Smart polyurethane composites: Magnetic-field-sensitive crosslinked shape-memory polyurethane composites

Abstract

Smart polymers synthesized from renewable sources are precious because of the environmental pressures of producing polymers from fossil fuels. This study develops a new formulation of polyurethane (PU) from partly renewable resources. PU composites were prepared from castor oil (CO), polyethylene glycol (PEG3000), and hexamethylene diisocyanate (HDI). CO was used as both polyol and crosslinker. Butanediol and/or low molecular weight polyethylene glycol (PEG300) were added to the reaction medium as a chain extender. As a magnetic particle, natural magnetite or carbonyl iron was used in various amounts (0–10%).

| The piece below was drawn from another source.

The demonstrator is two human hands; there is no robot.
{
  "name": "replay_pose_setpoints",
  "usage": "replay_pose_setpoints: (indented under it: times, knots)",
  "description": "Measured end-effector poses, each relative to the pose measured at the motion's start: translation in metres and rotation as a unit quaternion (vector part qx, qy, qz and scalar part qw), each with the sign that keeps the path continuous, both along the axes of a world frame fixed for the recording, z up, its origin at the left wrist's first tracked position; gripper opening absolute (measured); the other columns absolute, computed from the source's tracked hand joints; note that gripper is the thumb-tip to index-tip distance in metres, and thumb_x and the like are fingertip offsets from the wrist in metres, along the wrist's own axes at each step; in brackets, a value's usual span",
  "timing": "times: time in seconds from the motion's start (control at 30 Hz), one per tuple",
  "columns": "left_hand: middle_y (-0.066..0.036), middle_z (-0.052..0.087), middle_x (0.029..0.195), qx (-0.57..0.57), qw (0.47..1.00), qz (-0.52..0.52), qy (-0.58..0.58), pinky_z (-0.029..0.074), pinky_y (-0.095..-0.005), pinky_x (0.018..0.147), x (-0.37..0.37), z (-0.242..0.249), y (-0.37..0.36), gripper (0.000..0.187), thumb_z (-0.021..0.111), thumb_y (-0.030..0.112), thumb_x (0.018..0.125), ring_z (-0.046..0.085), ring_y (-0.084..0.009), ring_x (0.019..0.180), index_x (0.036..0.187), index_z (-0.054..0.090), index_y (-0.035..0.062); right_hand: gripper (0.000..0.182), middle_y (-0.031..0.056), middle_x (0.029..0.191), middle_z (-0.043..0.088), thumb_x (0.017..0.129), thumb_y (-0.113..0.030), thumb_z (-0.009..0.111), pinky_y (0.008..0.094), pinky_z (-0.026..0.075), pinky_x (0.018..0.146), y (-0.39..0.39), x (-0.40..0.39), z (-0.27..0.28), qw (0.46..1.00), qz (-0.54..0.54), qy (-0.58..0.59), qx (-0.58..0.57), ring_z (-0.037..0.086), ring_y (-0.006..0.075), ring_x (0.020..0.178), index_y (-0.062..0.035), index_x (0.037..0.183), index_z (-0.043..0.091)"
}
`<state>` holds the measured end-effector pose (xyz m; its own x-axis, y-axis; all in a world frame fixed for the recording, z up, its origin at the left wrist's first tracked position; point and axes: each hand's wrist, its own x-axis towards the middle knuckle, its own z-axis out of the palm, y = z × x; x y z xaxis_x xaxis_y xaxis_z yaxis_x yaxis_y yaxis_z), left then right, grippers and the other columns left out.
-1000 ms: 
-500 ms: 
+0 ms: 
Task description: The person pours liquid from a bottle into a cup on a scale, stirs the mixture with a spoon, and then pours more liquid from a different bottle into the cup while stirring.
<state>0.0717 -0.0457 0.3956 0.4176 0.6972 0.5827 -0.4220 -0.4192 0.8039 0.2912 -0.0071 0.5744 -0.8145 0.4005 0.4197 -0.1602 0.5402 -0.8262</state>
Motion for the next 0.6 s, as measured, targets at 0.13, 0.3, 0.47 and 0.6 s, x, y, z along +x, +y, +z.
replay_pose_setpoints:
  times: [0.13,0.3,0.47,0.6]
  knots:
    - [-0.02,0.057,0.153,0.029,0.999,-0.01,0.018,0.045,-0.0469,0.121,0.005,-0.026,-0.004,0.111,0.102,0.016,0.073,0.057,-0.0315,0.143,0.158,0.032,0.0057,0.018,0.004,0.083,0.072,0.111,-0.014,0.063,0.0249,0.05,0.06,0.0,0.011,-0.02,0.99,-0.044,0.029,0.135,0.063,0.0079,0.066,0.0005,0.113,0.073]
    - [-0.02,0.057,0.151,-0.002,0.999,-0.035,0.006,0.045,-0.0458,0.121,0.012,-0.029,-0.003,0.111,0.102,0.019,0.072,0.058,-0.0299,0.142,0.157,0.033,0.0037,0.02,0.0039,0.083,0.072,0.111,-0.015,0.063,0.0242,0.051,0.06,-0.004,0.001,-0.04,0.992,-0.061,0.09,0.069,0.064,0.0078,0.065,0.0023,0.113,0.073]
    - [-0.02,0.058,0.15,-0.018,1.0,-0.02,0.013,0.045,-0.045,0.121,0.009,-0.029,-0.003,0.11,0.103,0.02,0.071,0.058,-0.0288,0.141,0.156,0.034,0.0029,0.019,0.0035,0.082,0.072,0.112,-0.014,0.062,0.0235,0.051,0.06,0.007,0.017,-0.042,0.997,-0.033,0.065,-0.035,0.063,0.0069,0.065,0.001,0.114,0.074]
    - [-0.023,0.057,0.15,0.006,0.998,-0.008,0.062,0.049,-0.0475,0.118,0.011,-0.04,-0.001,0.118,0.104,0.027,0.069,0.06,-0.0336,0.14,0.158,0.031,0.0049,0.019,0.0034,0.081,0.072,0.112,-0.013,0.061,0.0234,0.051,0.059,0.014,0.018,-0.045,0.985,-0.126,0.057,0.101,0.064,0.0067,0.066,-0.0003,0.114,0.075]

Fourier transform infrared (FTIR) spectroscopy, differential scanning calorimetry (DSC), dynamic mechanical analysis (DMA), scanning electron microscope (SEM), optical microscope, and goniometer were used to characterize all composites and pure PU. A bending test was applied to investigate the shape fixity and shape recovery ratios of the samples. A range of hydrophilic/hydrophobic PU composites (water contact angle is between 56–87°) having various melting and glass transition temperatures were successfully prepared. A PU composite having a good shape recovery ratio (Rr = 96.1%) in a magnetic field was prepared using 10% magnetite. The PU composites were also thermosensitive.